Da es nichts gibt, worüber es nicht schon eine wissenschaftliche Studie gibt, so gibt es auch eine über Glatzköpfe. Diesfalls hat man sich an der University of Pennsylvania den Kopf (kahl oder nicht) zerbrochen. Anhand von Fotos kahler und nichtkahler Männer hatten die Probanden, je etwa zur Hälfte Männer und Frauen, bestimmte Einschätzungen der Persönlichkeit vorzunehmen. Das Ergebnis war, dass glatzköpfige Männer hinsichtlich Dominanz, Selbstvertrauen, Männlichkeit, Alter, Größe und Stärke deutlich besser eingeschätzt wurden als behaarte.

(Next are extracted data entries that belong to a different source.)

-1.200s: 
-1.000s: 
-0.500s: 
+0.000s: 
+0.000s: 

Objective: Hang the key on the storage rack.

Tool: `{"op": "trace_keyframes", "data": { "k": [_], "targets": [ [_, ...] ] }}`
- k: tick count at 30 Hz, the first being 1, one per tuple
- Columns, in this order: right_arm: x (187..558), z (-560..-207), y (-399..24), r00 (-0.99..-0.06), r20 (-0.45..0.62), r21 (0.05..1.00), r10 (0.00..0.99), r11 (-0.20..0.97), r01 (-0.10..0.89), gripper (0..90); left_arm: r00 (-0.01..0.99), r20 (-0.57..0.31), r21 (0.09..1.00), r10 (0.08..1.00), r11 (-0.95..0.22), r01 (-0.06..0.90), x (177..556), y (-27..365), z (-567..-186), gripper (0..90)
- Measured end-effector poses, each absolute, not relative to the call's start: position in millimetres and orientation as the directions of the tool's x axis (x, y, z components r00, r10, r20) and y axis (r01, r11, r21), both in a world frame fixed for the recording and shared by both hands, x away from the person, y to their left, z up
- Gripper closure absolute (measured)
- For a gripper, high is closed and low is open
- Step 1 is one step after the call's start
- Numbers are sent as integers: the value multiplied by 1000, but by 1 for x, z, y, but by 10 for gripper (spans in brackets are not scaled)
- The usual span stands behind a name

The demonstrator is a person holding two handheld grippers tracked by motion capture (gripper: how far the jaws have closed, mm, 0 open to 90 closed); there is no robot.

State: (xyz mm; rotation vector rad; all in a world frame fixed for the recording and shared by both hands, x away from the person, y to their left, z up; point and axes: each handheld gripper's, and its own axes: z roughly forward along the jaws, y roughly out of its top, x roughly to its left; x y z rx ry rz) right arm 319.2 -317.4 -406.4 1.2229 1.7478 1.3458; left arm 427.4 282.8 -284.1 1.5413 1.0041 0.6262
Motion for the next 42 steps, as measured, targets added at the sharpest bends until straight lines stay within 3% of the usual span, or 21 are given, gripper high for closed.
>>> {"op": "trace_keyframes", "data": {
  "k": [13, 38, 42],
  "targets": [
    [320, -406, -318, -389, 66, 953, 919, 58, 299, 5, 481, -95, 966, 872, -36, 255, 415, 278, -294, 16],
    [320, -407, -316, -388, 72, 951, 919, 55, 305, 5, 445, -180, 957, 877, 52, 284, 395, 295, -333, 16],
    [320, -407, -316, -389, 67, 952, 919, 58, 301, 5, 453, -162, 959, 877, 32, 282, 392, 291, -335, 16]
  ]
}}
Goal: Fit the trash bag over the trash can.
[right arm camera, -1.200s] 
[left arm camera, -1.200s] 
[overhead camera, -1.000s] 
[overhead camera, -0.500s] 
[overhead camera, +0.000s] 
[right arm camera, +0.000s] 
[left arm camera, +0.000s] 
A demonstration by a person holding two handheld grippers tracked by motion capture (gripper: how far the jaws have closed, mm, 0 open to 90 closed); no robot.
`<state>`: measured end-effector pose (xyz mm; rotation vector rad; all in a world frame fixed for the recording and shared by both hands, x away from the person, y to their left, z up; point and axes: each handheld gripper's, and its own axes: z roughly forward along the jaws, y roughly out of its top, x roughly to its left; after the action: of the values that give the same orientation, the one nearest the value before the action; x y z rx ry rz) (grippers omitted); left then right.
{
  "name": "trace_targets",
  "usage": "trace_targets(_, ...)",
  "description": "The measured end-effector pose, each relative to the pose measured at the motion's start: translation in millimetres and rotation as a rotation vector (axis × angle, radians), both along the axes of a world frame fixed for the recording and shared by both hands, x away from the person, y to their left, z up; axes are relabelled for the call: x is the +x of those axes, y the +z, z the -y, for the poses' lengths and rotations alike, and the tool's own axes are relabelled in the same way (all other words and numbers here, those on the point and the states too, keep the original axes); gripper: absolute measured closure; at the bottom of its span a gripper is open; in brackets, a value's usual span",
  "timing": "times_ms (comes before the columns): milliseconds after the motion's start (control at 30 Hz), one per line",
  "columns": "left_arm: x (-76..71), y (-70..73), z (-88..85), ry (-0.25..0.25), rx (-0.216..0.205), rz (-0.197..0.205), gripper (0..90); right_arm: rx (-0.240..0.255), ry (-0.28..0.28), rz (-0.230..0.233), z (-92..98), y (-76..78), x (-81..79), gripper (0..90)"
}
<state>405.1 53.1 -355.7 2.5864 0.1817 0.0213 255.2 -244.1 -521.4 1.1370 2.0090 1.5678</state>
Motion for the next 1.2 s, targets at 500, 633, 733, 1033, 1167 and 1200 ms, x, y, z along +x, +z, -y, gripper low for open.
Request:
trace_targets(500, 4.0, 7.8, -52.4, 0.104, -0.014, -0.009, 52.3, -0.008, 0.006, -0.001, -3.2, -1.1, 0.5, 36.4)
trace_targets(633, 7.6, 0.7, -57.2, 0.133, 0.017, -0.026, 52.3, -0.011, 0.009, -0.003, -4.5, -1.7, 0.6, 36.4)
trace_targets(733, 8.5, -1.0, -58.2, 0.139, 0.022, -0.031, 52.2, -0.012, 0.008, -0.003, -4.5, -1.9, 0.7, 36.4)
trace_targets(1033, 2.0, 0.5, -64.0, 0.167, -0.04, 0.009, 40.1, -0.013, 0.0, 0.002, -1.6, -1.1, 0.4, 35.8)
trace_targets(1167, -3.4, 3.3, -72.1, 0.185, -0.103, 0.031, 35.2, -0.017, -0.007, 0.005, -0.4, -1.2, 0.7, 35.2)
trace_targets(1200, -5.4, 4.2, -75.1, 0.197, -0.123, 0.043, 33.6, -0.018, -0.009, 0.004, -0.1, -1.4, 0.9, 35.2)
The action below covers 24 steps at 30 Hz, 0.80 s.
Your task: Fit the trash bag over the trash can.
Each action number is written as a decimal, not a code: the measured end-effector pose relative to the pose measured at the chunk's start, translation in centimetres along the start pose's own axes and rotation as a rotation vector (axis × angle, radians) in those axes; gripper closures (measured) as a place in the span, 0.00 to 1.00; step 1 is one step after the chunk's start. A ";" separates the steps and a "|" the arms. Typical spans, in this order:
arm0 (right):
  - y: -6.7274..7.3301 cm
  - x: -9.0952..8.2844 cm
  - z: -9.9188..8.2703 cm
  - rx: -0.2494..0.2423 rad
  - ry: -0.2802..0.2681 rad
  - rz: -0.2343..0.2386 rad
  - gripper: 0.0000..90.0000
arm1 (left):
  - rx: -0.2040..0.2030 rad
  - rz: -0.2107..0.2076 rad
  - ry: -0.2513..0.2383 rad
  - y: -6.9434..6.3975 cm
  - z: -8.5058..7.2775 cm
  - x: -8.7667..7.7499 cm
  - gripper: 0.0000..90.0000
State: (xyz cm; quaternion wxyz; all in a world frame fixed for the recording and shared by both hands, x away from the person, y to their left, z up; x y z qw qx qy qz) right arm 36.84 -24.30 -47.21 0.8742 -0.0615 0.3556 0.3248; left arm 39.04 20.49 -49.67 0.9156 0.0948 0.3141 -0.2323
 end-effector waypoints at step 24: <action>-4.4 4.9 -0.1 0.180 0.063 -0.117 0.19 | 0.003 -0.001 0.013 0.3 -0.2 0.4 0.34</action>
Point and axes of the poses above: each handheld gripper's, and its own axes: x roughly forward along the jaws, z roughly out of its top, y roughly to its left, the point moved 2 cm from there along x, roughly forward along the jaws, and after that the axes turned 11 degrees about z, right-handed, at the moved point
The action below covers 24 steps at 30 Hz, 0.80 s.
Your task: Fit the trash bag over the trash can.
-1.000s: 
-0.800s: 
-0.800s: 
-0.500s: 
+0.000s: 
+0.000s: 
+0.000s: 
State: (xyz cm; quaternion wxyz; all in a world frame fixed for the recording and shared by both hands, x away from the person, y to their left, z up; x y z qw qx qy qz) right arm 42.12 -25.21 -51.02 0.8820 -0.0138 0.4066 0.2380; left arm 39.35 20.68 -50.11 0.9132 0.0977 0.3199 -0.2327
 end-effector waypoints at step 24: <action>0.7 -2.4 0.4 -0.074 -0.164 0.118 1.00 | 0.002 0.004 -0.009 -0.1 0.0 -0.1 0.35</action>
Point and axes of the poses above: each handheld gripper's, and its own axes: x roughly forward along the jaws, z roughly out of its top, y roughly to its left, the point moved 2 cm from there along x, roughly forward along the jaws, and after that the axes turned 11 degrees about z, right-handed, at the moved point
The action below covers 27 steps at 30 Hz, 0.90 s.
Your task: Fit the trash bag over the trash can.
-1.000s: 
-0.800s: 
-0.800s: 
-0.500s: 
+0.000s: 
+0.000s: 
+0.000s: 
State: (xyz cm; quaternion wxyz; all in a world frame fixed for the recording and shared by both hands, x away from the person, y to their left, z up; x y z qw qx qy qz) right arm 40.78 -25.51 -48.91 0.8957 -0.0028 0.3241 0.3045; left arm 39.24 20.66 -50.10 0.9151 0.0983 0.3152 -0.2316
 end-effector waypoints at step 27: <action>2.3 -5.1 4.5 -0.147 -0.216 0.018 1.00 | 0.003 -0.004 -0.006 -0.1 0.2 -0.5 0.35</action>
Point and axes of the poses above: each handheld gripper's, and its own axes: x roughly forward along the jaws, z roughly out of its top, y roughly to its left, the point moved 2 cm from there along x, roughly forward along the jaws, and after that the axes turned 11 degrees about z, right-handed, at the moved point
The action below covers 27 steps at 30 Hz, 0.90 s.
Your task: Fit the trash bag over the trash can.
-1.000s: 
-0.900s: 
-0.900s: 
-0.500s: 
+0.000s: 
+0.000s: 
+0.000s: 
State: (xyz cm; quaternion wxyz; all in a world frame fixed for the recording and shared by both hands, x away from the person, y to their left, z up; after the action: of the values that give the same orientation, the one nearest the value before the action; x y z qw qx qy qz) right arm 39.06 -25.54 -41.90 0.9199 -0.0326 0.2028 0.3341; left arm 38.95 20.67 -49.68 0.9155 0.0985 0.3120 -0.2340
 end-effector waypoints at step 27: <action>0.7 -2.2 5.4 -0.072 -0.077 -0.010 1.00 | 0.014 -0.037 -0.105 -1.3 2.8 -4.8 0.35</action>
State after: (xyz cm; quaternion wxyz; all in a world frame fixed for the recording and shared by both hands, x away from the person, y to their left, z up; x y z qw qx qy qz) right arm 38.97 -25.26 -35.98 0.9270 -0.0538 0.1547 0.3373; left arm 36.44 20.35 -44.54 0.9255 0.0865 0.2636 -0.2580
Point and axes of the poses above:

Jetzt reicht es mir aber mit meinen Locken, denn schön langsam blicke ich neidvoll auf die Glatzerten! Ich halte es da viel lieber biblisch mit dem alten Samson, dessen unbändige Kraft und Stärke, so lesen wir im Alten Testament im Buch der Richter, in seiner Haarpracht lag. Und so lange meine Liebste sich nicht zu einer von Philistern bestochenen Delilah wandelt und mich der Pracht oberhalb meiner Stirn beraubt, fürchte ich gar nix. Und, ehrlich, diese Gefahr schätze ich gering ein.